Panorama

Introduction

Il y a une histoire, pas toute neuve, qui fait les délices des économistes. C'est celle d'un homme qui promène un chien hideux, d'une disgrâce presque repoussante. Il rencontre un ami, qui se moque aussitôt : « Comment ? Ne me dis pas que cette chose t'appartient... – Mais si, répond l'autre nullement vexé, non seulement ce chien est à moi, mais il vaut une fortune. D'ailleurs, tel que tu me vois, je vais le vendre : j'ai rendez-vous avec l'acheteur. – Un acheteur ? Pour ce monstre ? renchérit l'ami. Pas possible ! Et combien espères-tu en tirer ? – Un million de dollars, répond froidement l'homme au chien. – Tu es fou ou tu te payes ma tête. Retrouvons-nous demain, même heure, même endroit ; et tu me raconteras comment s'est conclue l'affaire. » Le lendemain, même heure, même endroit, les deux amis se revoient. L'homme au chien n'a plus de chien, seulement une laisse avec rien au bout. « Alors ? – Alors, comme je te l'ai dit, je l'ai vendu un million de dollars. – Impensable ! Et tu as un chèque ? – Ah, non, pas de chèque : je l'ai échangé contre deux chats à cinq cent mille dollars chacun. »

Il en est, révérence gardée, du patrimoine comme du chien et des chats : il a la valeur qu'on lui prête. On voit par là la difficulté d'en parler et, a fortiori, de le gérer. Or 1988 fut, sinon l'année du patrimoine, label qui a déjà beaucoup servi, du moins celle de sa codification – disons simplement d'une tentative organisée d'y voir plus clair.

En un mot, il faut démêler un écheveau dont la nature même est d'être emmêlé. Des esthètes, des professeurs, des juristes, des conseillers fiscaux, les pouvoirs publics et des entreprises privées, toutes opinions et tous capitaux confondus, ont essayé de jalonner ce nouveau dédale qui a l'originalité infernale de s'allonger et de se compliquer chaque jour davantage.

Le patrimoine reste une énigme

Car, au fait, demanderaient à juste titre Bouvard et Pécuchet, qu'est-ce que le patrimoine si ce n'est le bien commun ? Rien que cela en effet, mais tout cela. Dès lors, où commence et où finit le bien commun ? Certains voudraient s'en tenir à l'acquis. N'appartiendrait alors à la communauté que ce qui existe déjà, des monuments dûment repérés, des œuvres identifiées, des symphonies indiscutables, des alexandrins de bonne facture. Il ne resterait qu'à entretenir ce champ déjà immense, voire à l'agrandir un peu au gré des découvertes, à réparer un fronton, ressouder une césure. C'est le patrimoine protégé, et nul ne songe à s'en moquer.

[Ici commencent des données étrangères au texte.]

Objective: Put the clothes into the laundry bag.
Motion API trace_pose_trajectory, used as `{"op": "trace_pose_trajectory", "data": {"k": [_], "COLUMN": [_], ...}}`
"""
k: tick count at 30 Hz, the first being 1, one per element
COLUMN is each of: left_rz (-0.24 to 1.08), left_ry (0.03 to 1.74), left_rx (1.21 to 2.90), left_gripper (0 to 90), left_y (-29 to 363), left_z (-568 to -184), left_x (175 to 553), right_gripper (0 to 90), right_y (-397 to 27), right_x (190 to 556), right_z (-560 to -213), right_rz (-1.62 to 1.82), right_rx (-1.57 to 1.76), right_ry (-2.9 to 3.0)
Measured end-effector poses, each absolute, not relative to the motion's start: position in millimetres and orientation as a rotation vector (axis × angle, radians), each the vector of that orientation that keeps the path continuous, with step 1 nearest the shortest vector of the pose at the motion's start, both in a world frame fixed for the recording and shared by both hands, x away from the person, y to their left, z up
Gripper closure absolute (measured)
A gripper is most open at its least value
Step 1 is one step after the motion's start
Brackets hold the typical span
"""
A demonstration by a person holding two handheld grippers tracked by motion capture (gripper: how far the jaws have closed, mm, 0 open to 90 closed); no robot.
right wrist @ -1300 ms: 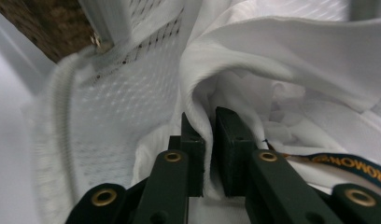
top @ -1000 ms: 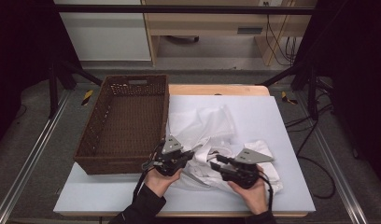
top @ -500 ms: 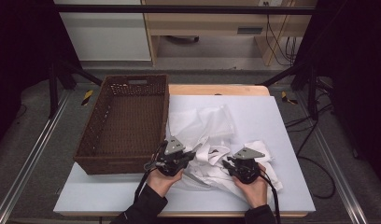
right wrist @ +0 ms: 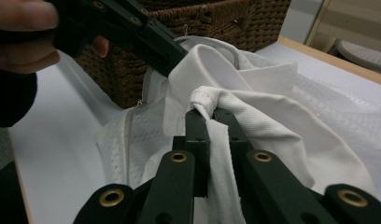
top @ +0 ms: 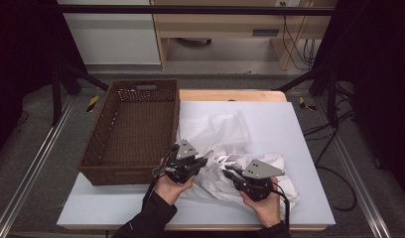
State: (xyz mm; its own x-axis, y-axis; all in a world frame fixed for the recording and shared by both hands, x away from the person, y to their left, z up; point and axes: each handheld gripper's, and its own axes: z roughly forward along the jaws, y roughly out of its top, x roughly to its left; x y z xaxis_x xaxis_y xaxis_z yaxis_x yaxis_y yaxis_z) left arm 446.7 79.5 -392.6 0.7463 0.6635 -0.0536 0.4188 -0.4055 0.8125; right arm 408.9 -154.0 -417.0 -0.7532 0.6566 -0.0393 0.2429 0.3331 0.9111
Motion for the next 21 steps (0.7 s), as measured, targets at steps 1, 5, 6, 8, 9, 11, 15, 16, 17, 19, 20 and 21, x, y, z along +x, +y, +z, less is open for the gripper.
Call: {"op": "trace_pose_trajectory", "data": {"k": [1, 5, 6, 8, 9, 11, 15, 16, 17, 19, 20, 21], "left_rz": [0.352, 0.352, 0.354, 0.361, 0.363, 0.367, 0.346, 0.334, 0.332, 0.316, 0.316, 0.312], "left_ry": [0.815, 0.814, 0.811, 0.798, 0.793, 0.776, 0.779, 0.787, 0.791, 0.802, 0.807, 0.809], "left_rx": [2.057, 2.036, 2.029, 2.02, 2.009, 1.998, 1.993, 1.991, 1.993, 2.0, 2.003, 2.005], "left_gripper": [88.5, 88.5, 88.5, 88.6, 88.6, 88.6, 88.6, 88.6, 88.6, 88.6, 88.5, 88.5], "left_y": [79.5, 79.1, 78.5, 76.8, 75.8, 73.9, 73.7, 75.2, 76.2, 79.0, 79.9, 80.5], "left_z": [-392.8, -389.6, -387.7, -382.6, -380.8, -376.8, -384.4, -389.7, -393.0, -401.5, -404.4, -406.2], "left_x": [446.7, 448.3, 448.4, 447.1, 446.1, 442.9, 440.1, 440.3, 440.4, 440.9, 441.0, 441.2], "right_gripper": [85.4, 85.9, 86.0, 86.2, 86.2, 86.3, 84.3, 81.0, 76.8, 67.0, 61.6, 59.8], "right_y": [-151.2, -138.3, -133.3, -124.7, -120.5, -114.3, -110.1, -111.8, -115.2, -124.5, -129.8, -136.1], "right_x": [412.7, 426.6, 430.7, 436.6, 439.5, 445.4, 453.6, 452.8, 450.3, 442.6, 438.6, 433.3], "right_z": [-419.2, -433.9, -440.1, -450.7, -456.0, -464.0, -471.5, -471.0, -469.4, -465.0, -461.6, -457.1], "right_rz": [1.397, 1.336, 1.314, 1.277, 1.254, 1.229, 1.208, 1.228, 1.264, 1.364, 1.386, 1.389], "right_rx": [0.799, 0.835, 0.849, 0.876, 0.895, 0.927, 0.987, 0.991, 0.989, 0.968, 0.964, 0.956], "right_ry": [2.211, 2.284, 2.311, 2.339, 2.353, 2.361, 2.341, 2.334, 2.326, 2.304, 2.305, 2.292]}}
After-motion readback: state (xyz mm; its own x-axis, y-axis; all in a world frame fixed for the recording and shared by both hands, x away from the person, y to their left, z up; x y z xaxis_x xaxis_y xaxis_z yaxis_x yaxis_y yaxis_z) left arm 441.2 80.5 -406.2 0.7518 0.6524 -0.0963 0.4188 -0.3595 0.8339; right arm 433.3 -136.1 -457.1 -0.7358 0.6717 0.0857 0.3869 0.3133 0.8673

Cependant, même limité à la conservation et à la restauration, ce patrimoine demeure une énigme. À partir de quelle époque et jusqu'à quelle autre, tel objet ou tel édifice méritent-ils de faire partie du bien commun ? Ce qui est admis, mettons de l'époque Renaissance, l'est-il de vestiges prégaulois et d'une architecture en béton armé ? Première notion, incontournable donc : la notion de temps, voire de temporel.

Deuxième pierre d'achoppement : le critère qualitatif. Au nom de quoi en effet, de quelle histoire de l'art qui serait contredite dans les six mois par une autre histoire de l'art, l'humble ex-voto déposé aux pieds de la Vierge par une femme de marin au début du xviiie siècle est-il moins précieux pour notre mémoire collective qu'un chef-d'œuvre de Watteau ? Et pourquoi la pendule à coucou de notre grand-père ne vaudrait-elle pas le carillon de Strasbourg ?

On se souvient peut-être de la superbe réponse d'Henri Langlois à un journaliste qui lui demandait quels films devrait conserver une cinémathèque idéale : « Tous ! » À l'époque, beaucoup mirent cette répartie sur le compte de l'exaltation. Aujourd'hui, les experts les moins enclins au lyrisme partagent à peu près son opinion.

Le patrimoine est un tout dont tous doivent être : les vivants et les morts, les anciens et les modernes, les pyramides d'Égypte et celle du Louvre, les châteaux certes mais cent autres lieux aussi, des restaurants mythiques comme le Fouquet's, ou les halles de Reims, prodigieuses envolées en béton précontraint.